AIM OF THE TASK: Each line below needs to be printed again exactly.

RECORDED DATA:
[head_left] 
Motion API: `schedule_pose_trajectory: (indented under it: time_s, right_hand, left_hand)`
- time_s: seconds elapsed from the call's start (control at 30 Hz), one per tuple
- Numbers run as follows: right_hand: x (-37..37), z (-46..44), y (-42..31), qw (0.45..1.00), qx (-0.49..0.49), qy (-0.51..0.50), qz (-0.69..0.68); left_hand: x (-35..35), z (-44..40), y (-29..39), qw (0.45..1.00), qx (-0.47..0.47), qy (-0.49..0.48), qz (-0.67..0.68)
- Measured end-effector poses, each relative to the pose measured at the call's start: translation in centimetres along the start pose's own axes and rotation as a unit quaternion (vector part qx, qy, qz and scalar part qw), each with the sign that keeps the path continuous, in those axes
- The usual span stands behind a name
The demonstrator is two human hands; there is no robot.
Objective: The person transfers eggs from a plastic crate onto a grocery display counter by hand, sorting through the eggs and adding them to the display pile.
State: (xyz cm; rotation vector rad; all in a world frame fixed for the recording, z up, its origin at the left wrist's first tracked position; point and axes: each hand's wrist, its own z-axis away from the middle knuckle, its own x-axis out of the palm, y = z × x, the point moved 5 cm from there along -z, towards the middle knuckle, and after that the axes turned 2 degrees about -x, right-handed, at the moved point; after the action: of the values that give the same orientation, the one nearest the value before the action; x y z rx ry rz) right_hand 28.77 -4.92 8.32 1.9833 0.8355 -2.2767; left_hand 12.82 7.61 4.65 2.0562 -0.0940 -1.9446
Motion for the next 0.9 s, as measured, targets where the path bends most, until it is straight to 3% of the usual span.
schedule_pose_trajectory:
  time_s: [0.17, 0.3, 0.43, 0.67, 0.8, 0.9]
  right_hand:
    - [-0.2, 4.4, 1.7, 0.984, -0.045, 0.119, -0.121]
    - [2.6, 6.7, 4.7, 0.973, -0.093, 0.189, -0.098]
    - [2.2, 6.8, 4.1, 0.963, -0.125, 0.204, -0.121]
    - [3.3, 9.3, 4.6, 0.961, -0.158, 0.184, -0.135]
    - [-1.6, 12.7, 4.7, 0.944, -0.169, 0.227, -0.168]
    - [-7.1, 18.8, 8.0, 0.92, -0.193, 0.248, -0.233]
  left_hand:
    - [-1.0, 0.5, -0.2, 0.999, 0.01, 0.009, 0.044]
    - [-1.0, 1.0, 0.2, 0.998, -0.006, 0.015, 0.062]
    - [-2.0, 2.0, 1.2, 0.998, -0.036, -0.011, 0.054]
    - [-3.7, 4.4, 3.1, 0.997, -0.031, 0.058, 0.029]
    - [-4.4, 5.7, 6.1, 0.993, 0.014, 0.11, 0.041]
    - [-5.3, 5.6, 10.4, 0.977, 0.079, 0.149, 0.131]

RESPONSE TO THIS TASK:
[head_left] 
Motion API: `schedule_pose_trajectory: (indented under it: time_s, right_hand, left_hand)`
- time_s: seconds elapsed from the call's start (control at 30 Hz), one per tuple
- Numbers run as follows: right_hand: x (-37..37), z (-46..44), y (-42..31), qw (0.45..1.00), qx (-0.49..0.49), qy (-0.51..0.50), qz (-0.69..0.68); left_hand: x (-35..35), z (-44..40), y (-29..39), qw (0.45..1.00), qx (-0.47..0.47), qy (-0.49..0.48), qz (-0.67..0.68)
- Measured end-effector poses, each relative to the pose measured at the call's start: translation in centimetres along the start pose's own axes and rotation as a unit quaternion (vector part qx, qy, qz and scalar part qw), each with the sign that keeps the path continuous, in those axes
- The usual span stands behind a name
The demonstrator is two human hands; there is no robot.
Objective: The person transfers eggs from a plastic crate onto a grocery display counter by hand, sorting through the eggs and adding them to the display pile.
State: (xyz cm; rotation vector rad; all in a world frame fixed for the recording, z up, its origin at the left wrist's first tracked position; point and axes: each hand's wrist, its own z-axis away from the middle knuckle, its own x-axis out of the palm, y = z × x, the point moved 5 cm from there along -z, towards the middle knuckle, and after that the axes turned 2 degrees about -x, right-handed, at the moved point; after the action: of the values that give the same orientation, the one nearest the value before the action; x y z rx ry rz) right_hand 28.77 -4.92 8.32 1.9833 0.8355 -2.2767; left_hand 12.82 7.61 4.65 2.0562 -0.0940 -1.9446
Motion for the next 0.9 s, as measured, targets where the path bends most, until it is straight to 3% of the usual span.
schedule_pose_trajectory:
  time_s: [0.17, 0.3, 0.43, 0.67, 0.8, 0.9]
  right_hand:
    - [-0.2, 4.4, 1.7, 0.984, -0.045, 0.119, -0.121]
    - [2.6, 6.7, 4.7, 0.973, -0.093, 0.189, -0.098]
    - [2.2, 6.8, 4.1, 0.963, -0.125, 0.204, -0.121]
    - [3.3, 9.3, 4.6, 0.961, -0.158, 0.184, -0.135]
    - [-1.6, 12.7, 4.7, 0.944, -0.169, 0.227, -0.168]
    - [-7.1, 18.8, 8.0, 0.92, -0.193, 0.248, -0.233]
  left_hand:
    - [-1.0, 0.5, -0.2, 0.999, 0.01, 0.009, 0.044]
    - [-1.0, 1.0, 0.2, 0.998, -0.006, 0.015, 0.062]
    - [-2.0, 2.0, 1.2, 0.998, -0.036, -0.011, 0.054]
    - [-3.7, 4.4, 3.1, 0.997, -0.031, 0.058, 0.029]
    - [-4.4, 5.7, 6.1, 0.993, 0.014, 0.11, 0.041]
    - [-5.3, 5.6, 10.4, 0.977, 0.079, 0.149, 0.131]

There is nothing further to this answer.